Sopportare il biasimo per amore di Cristo. Anche nell’adempiere il loro incarico i servitori di Geova sono stati oggetto di biasimo da parte di coloro ai quali erano stati mandati. Questa fu l’esperienza di Geremia (Ger 6:10; 15:15-18; 20:8), di Cristo Gesù (Mt 27:44; Mr 15:32; Ro 15:3) e dei suoi seguaci (Eb 10:33). È motivo di gioia essere biasimati per amore di Cristo, perché rimanendo fedeli si avrà una grande ricompensa nei cieli (Mt 5:11; Lu 6:22, 23) ed è una prova che si ha lo spirito di Dio. (1Pt 4:14) Perciò non si dovrebbe temere il biasimo. A coloro che conoscono la giustizia Geova dice: “Non abbiate timore del biasimo degli uomini mortali, e non siate colpiti da terrore semplicemente a causa delle loro parole oltraggiose”. — Isa 51:7.
Pur sapendo che grande biasimo sarebbe ricaduto su di lui, Gesù si assoggettò volontariamente alla volontà del Padre suo fino al punto di morire di una morte vergognosa su un palo di tortura. (Isa 53:3-7; Gv 10:17, 18; Eb 12:2; 13:12, 13) Per fare il bene ad altri, non cercò di compiacere se stesso ma fu pronto a subire il biasimo da parte di coloro che a parole e con le azioni biasimavano Geova Dio. L’apostolo Paolo sottolineò questo fatto mettendo in risalto il giusto atteggiamento da avere verso chi è spiritualmente debole: “Noi, però, che siamo forti dobbiamo portare le debolezze di quelli che non sono forti, e non piacere a noi stessi. Ciascuno di noi cerchi di piacere al prossimo in ciò che è bene per la sua edificazione. Poiché anche il Cristo non fece piacere a se stesso; ma come è scritto: ‘I biasimi di quelli che ti biasimavano son caduti su di me’”. (Ro 15:1-3) Nel capitolo precedente (Ro 14), Paolo aveva considerato le debolezze di alcuni cristiani che avevano scrupoli di coscienza a proposito di certi cibi o dell’osservanza di un certo giorno; aveva spiegato che bisognava evitare di essere causa d’inciampo per costoro, e che occorreva edificarli. Questo significa che chi è forte in quanto a intendimento, fede e coscienza deve limitarsi nell’esercizio dei propri diritti, e ciò può essere alquanto spiacevole.
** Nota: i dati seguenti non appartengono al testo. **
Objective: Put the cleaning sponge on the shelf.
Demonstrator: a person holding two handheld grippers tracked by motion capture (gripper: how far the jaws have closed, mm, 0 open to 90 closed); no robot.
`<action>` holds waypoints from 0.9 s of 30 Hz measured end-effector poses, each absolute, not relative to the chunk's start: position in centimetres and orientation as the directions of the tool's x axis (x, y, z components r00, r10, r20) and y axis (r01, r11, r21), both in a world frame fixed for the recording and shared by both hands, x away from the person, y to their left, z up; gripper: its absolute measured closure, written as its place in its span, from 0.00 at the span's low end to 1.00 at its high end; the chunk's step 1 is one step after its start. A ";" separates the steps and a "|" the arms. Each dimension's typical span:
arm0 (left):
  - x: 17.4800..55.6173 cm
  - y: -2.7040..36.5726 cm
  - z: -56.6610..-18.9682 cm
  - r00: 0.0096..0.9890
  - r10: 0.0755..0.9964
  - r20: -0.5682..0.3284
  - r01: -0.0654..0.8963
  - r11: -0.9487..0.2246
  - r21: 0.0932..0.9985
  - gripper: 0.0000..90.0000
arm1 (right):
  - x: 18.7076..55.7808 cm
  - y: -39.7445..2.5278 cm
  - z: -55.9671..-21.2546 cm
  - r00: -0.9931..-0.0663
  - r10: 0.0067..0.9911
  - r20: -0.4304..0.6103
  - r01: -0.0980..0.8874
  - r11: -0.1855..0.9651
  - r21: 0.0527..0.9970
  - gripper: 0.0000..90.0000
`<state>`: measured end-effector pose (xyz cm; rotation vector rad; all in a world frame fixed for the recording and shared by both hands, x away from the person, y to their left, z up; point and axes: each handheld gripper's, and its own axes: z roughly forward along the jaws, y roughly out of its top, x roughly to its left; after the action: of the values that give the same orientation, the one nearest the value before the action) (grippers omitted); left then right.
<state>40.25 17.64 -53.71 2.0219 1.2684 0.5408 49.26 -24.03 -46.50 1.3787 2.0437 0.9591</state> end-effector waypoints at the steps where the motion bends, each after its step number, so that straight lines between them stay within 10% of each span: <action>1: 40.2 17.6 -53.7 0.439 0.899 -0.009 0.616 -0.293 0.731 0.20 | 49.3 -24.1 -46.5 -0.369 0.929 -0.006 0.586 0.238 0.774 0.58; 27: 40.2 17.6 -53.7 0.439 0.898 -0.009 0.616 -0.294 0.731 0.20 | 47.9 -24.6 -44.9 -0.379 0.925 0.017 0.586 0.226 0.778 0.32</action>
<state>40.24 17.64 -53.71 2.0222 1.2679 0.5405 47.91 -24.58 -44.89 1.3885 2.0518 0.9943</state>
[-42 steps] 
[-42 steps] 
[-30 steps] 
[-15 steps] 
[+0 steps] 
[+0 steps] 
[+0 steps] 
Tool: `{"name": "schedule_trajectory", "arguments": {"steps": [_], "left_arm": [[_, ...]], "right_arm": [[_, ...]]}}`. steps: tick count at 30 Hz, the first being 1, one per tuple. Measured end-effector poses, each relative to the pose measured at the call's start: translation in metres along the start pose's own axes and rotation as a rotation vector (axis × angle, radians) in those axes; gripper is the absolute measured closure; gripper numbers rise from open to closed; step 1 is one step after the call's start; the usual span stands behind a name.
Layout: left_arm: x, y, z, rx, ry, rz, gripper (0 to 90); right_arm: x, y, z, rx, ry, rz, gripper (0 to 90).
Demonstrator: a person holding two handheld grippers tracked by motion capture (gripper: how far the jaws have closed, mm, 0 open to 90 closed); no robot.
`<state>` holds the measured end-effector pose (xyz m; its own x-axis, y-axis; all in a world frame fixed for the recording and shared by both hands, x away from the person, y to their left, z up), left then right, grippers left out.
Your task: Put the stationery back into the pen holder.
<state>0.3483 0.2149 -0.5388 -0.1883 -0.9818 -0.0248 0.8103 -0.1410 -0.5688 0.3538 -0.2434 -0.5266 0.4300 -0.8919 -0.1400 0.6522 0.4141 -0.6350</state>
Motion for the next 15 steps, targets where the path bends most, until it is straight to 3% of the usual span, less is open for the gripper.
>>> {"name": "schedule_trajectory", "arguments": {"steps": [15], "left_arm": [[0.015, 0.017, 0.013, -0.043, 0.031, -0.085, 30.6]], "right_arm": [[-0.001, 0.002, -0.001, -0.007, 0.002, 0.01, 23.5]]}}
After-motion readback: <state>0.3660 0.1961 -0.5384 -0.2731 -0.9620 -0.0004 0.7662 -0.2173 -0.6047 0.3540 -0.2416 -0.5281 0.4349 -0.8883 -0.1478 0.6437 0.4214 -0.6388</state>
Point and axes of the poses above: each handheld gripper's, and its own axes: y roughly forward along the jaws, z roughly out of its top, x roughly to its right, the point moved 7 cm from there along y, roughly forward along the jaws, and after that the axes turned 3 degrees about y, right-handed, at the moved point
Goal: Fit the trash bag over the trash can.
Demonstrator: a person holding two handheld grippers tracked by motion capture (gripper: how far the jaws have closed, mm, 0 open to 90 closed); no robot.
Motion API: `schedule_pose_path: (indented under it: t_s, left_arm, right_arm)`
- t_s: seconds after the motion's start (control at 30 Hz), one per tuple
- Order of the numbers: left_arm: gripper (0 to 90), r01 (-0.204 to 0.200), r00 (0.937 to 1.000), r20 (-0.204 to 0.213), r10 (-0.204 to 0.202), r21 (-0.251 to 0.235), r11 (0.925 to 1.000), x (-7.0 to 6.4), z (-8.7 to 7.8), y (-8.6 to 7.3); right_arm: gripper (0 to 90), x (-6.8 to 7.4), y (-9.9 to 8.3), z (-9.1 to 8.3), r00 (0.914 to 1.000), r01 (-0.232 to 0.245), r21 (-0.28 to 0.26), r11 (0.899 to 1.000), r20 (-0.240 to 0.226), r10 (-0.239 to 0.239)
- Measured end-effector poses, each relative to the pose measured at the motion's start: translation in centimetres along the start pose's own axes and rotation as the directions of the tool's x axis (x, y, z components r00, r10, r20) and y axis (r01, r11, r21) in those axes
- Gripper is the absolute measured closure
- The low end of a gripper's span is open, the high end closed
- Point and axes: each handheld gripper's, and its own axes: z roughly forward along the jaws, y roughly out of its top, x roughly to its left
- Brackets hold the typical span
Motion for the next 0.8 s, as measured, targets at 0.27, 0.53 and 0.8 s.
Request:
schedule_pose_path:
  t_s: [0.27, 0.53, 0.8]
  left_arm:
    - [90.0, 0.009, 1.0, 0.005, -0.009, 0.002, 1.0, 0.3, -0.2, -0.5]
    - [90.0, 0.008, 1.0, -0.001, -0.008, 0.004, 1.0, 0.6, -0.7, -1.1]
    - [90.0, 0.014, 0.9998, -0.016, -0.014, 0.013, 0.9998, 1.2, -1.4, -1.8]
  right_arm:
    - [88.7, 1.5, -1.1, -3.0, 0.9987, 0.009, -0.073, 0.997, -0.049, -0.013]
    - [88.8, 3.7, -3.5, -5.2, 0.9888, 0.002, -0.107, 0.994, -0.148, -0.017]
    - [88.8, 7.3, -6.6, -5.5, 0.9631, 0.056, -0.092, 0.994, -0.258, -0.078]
Nondimeno deve “portare” (verbo che qui ha sia il senso di addossarsi che di sopportare [cfr. Gal 6:2; Ri 2:2]) qualunque peso tali debolezze possano costituire, imitando Cristo. (Cfr. Mt 17:17-20; come pure le parole di Mosè in Nu 11:10-15). Inoltre non deve pensare solo a se stesso nel cercare il favore, le benedizioni e le ricompense di Dio, respingendo quelli spiritualmente deboli o permettendo che divengano preda dell’Avversario per mancanza di comprensione e aiuto da parte di chi è forte. — Cfr. 1Co 9:19-23; 10:23-33.
Evitare il biasimo della trasgressione. Pur aspettandosi di essere oggetto di biasimo per amore della giustizia, il cristiano non dovrebbe mai soffrire “come assassino o ladro o malfattore o come uno che si intromette nelle cose altrui”. (1Pt 4:15, 16) Uno dei requisiti di un sorvegliante nella congregazione cristiana è quello di “avere un’eccellente testimonianza da quelli di fuori, affinché non cada nel biasimo”. Ciò impedirà di recare disonore all’incarico che ricopre ed eviterà il diffondersi di voci sfavorevoli sui veri cristiani a motivo della condotta di uno degli uomini più in vista della congregazione. — 1Tm 3:7.